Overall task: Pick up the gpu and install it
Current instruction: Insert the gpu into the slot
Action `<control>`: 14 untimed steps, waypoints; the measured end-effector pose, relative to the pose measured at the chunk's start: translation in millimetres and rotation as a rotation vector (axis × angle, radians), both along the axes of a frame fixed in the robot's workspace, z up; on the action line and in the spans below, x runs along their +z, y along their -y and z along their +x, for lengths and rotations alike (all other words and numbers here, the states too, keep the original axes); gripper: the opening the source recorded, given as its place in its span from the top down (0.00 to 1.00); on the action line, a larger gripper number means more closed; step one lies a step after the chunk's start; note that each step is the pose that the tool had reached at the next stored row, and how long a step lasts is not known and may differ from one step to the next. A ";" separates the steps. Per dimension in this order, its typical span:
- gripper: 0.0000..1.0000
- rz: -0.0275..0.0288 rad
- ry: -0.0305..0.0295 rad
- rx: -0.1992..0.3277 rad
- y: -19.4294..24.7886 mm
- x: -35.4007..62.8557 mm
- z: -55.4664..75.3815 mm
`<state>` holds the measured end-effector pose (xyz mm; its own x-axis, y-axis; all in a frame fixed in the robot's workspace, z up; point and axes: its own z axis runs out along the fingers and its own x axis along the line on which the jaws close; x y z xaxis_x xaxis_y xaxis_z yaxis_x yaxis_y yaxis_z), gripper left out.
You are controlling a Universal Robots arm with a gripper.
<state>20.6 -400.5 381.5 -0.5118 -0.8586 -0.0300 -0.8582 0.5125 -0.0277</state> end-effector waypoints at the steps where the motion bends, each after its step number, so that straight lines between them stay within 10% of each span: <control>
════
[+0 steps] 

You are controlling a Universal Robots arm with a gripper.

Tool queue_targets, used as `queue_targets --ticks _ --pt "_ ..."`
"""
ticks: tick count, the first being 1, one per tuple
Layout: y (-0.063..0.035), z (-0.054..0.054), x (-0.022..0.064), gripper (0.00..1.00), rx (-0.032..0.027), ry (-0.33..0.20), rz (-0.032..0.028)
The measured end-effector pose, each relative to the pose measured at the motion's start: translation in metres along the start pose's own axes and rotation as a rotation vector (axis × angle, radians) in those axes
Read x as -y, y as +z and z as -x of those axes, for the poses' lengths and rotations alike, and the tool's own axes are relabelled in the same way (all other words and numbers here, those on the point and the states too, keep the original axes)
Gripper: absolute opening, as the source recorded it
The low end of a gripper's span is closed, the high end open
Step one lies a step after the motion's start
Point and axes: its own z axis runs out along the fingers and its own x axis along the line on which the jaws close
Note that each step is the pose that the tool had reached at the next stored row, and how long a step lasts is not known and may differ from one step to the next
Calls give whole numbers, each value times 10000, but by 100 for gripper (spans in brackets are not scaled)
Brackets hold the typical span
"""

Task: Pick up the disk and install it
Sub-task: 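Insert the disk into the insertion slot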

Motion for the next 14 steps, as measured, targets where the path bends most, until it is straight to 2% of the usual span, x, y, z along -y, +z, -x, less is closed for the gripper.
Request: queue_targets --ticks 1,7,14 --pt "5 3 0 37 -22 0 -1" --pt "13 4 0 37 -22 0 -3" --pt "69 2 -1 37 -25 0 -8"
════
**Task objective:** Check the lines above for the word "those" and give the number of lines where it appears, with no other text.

**Exercise result:** 2